* [Exercise aim]
Using the data below, return the stretch from the line that contains "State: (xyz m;" through the line that contains "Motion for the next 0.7", both included, exactly as it stands and nothing beyond it.

Dataset items:
● ● ● ●
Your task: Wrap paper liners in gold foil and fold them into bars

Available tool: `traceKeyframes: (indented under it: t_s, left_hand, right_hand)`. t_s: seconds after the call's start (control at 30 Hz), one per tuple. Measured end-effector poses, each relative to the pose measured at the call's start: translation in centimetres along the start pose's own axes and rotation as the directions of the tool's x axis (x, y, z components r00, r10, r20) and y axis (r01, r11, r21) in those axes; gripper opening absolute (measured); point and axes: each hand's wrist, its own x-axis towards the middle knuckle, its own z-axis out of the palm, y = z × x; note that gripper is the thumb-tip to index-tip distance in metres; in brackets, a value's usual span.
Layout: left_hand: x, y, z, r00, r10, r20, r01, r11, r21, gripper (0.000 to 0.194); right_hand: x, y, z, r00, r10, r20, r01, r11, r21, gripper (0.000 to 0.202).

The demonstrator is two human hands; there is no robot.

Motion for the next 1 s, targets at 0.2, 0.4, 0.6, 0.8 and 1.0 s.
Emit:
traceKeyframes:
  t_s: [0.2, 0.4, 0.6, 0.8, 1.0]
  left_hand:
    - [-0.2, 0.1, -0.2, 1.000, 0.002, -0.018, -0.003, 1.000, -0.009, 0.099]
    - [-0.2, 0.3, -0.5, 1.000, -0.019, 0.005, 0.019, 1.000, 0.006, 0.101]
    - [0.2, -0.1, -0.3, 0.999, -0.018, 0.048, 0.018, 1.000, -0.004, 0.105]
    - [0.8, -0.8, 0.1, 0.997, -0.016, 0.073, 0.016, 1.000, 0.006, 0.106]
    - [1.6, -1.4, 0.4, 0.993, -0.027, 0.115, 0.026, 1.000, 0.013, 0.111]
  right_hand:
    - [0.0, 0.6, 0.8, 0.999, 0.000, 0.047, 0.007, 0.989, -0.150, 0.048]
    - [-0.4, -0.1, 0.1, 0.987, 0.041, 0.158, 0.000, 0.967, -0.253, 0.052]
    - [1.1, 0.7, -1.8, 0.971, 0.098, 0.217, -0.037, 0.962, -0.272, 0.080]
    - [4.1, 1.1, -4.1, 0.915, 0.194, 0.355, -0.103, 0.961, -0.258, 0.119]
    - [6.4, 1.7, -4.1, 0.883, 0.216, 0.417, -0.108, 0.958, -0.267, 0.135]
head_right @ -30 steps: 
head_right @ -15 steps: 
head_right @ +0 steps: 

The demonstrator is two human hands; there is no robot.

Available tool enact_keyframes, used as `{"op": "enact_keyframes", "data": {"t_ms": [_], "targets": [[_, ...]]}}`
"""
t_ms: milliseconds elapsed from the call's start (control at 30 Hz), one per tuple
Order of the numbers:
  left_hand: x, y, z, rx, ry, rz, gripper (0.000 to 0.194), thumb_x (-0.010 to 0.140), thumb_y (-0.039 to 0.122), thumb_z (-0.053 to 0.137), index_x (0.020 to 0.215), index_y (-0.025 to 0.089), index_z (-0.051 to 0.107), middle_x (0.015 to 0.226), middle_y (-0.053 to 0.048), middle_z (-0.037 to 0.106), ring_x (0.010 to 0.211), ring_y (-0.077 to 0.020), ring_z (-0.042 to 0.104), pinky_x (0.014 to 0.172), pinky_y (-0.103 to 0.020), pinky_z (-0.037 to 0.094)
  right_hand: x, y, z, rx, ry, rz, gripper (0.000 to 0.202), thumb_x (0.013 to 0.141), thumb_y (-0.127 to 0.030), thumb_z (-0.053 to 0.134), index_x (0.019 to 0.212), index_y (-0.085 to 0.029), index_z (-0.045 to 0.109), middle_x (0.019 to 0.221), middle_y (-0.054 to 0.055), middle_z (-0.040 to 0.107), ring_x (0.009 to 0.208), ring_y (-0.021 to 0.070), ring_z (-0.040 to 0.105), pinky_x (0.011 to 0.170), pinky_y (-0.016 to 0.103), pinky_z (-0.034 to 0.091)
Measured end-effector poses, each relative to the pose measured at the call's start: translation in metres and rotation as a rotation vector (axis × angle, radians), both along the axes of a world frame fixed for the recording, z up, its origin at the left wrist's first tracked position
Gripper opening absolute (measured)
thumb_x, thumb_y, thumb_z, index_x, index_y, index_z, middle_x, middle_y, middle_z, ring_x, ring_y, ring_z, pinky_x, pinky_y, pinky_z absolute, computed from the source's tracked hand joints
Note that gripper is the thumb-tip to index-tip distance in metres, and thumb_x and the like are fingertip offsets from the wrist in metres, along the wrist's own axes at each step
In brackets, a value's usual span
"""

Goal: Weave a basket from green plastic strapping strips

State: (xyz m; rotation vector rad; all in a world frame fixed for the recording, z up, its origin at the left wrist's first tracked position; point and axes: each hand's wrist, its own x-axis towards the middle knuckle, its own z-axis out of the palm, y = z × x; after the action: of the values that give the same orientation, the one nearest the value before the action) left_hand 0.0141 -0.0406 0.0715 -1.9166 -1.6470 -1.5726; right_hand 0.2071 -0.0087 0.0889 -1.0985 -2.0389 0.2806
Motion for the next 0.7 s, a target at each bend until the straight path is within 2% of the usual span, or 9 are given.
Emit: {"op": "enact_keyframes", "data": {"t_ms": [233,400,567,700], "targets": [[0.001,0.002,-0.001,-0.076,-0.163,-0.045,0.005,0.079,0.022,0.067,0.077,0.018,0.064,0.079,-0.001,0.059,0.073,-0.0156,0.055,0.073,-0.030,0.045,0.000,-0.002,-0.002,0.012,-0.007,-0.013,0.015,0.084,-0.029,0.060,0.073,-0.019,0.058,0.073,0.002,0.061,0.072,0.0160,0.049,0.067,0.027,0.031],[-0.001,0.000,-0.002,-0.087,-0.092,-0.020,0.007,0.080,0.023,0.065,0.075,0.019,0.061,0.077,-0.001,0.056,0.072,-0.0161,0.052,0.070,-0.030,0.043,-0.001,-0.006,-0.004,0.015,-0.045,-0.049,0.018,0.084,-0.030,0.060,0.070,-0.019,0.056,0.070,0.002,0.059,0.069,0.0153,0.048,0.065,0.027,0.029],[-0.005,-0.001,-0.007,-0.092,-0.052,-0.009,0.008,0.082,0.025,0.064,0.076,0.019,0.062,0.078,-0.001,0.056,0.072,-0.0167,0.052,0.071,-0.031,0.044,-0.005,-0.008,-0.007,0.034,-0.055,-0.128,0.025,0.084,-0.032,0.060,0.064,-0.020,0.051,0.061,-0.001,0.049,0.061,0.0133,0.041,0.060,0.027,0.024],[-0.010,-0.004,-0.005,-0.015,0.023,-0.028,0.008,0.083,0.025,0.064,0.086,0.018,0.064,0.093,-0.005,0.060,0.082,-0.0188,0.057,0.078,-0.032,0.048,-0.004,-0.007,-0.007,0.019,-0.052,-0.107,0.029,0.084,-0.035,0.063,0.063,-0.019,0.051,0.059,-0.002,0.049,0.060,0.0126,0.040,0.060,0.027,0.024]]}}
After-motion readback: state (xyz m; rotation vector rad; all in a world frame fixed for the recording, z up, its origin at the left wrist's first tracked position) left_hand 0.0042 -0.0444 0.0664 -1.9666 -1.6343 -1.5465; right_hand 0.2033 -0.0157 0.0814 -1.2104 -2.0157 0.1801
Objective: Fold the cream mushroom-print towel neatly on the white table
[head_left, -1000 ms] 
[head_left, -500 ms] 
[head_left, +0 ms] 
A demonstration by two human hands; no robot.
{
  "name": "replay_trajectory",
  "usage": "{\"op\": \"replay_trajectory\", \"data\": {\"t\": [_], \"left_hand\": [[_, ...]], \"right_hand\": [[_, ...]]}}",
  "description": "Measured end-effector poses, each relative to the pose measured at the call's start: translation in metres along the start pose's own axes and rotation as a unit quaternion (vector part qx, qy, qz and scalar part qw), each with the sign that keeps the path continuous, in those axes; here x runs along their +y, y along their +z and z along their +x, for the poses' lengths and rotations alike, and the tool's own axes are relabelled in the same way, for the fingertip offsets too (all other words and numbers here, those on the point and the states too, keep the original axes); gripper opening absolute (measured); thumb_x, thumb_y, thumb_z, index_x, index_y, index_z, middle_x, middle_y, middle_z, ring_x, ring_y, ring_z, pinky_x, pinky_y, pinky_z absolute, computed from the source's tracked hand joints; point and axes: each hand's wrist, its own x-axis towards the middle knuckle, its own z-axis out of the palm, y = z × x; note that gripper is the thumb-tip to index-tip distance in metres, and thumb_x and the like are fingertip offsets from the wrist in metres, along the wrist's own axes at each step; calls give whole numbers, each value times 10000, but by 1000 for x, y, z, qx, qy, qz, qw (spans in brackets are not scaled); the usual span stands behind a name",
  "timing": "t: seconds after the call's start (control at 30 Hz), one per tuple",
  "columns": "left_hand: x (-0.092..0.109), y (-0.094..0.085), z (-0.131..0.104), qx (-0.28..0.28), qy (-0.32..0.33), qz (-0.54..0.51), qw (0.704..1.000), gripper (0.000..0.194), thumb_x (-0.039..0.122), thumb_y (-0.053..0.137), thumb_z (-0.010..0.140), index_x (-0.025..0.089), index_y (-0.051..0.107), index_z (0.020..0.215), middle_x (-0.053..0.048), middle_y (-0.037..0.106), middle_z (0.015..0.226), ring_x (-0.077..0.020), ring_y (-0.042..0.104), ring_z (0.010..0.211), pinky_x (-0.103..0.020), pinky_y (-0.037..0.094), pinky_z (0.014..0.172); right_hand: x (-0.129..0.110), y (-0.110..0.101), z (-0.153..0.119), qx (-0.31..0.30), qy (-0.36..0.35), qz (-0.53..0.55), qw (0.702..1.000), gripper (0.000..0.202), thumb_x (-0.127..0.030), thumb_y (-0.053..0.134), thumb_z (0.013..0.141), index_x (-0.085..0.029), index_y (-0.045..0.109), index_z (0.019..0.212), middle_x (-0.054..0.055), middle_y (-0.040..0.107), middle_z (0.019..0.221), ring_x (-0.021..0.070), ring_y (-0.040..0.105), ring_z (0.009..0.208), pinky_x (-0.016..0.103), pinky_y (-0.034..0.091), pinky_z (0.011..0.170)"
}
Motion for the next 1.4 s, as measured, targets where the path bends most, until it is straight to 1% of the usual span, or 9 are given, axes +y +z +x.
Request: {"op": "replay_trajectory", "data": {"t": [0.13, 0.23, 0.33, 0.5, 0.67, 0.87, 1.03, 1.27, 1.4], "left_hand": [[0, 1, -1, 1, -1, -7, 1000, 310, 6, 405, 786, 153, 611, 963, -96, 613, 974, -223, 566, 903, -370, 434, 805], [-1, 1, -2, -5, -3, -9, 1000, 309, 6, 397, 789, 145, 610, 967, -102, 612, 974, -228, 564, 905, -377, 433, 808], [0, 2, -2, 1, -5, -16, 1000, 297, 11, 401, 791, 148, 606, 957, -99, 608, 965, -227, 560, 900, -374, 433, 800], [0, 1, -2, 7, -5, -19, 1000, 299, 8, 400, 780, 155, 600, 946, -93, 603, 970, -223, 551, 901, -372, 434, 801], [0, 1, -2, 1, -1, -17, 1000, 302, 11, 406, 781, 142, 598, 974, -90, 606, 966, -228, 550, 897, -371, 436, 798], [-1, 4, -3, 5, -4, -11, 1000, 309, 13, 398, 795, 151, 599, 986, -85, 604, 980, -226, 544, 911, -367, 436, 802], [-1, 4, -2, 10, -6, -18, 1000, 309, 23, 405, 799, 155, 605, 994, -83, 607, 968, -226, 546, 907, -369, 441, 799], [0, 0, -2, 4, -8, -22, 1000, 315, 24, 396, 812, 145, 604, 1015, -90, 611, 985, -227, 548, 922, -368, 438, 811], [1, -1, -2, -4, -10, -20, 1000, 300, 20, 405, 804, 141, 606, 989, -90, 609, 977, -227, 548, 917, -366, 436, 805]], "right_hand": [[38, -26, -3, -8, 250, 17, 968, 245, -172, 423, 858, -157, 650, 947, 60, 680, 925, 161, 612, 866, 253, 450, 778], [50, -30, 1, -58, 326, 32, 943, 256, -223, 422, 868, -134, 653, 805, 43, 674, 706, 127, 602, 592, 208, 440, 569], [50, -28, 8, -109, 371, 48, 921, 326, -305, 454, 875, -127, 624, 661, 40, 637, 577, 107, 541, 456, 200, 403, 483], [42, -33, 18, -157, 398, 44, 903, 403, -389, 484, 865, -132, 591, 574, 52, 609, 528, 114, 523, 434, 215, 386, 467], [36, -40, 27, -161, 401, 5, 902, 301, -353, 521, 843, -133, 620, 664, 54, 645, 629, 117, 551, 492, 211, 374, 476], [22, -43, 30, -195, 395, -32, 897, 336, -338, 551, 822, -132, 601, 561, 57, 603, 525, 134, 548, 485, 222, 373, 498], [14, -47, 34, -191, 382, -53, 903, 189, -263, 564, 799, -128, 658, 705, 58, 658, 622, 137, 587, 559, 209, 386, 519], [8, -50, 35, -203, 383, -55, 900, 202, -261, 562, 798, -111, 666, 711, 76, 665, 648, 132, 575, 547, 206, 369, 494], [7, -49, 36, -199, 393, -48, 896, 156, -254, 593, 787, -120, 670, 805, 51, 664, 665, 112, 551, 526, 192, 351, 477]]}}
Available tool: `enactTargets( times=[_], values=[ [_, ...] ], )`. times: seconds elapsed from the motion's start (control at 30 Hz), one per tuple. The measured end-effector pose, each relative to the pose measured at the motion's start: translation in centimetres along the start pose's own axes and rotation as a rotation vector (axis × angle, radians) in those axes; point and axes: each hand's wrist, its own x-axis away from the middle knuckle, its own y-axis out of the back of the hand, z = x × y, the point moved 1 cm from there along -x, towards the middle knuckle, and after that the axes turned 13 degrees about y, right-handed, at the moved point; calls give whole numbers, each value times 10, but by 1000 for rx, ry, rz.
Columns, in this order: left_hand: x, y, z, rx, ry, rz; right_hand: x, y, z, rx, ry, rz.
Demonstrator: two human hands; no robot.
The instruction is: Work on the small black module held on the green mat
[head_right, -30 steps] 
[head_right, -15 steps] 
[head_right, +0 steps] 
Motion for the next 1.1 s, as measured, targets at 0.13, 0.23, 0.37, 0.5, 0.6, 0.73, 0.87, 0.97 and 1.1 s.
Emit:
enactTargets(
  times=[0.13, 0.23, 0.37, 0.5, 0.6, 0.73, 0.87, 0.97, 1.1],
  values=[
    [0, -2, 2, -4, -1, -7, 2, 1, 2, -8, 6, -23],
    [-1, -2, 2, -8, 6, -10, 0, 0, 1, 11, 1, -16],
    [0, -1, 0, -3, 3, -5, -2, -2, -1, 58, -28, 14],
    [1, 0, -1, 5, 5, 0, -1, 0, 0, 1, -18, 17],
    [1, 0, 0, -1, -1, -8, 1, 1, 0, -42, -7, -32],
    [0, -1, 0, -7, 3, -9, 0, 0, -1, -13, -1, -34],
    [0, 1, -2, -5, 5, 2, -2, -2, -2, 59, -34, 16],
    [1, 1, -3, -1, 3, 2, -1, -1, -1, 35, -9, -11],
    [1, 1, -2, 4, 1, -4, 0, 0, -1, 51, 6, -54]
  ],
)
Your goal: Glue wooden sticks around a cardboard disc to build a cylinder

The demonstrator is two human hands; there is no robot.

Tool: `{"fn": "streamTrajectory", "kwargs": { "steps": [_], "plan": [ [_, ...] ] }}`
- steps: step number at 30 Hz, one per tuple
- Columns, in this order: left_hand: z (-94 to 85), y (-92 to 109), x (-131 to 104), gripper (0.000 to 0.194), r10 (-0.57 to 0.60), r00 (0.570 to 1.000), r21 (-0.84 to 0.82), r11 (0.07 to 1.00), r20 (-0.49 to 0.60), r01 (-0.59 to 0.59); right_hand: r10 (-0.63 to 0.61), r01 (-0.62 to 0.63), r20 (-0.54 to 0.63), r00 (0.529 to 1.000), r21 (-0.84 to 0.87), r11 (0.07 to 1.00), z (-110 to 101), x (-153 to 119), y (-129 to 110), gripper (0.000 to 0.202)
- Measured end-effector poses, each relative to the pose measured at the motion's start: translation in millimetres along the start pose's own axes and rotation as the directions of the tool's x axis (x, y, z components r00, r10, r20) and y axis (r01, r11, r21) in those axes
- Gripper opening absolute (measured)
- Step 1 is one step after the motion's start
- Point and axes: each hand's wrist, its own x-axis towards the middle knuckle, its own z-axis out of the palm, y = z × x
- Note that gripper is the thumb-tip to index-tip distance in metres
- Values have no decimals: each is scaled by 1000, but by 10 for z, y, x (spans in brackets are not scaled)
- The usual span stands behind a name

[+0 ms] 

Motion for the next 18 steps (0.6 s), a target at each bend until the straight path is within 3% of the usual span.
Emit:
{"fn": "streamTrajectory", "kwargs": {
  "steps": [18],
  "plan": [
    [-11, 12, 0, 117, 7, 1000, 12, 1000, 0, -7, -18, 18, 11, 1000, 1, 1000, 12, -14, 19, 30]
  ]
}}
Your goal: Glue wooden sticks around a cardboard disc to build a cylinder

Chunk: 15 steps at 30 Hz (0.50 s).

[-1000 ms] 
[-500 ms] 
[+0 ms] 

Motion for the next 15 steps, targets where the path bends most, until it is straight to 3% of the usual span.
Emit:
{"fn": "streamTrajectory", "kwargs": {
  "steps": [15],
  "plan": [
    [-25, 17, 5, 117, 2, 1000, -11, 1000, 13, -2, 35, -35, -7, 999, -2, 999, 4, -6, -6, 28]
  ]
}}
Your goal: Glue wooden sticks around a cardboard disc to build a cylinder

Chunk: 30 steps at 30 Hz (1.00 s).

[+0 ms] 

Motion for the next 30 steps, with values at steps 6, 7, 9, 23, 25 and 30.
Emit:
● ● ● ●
* [Output of the task]
State: (xyz m; rotation vector rad; all in a world frame fixed for the recording, z up, its origin at the left wrist's first tracked position; point and axes: each hand's wrist, its own x-axis towards the middle knuckle, its own z-axis out of the palm, y = z × x; after the action: of the values that give the same orientation, the one nearest the value before the action) left_hand 0.0141 -0.0406 0.0715 -1.9166 -1.6470 -1.5726; right_hand 0.2071 -0.0087 0.0889 -1.0985 -2.0389 0.2806
Motion for the next 0.7 s, a target at each bend until the straight path is within 2% of the usual span, or 9 are given.

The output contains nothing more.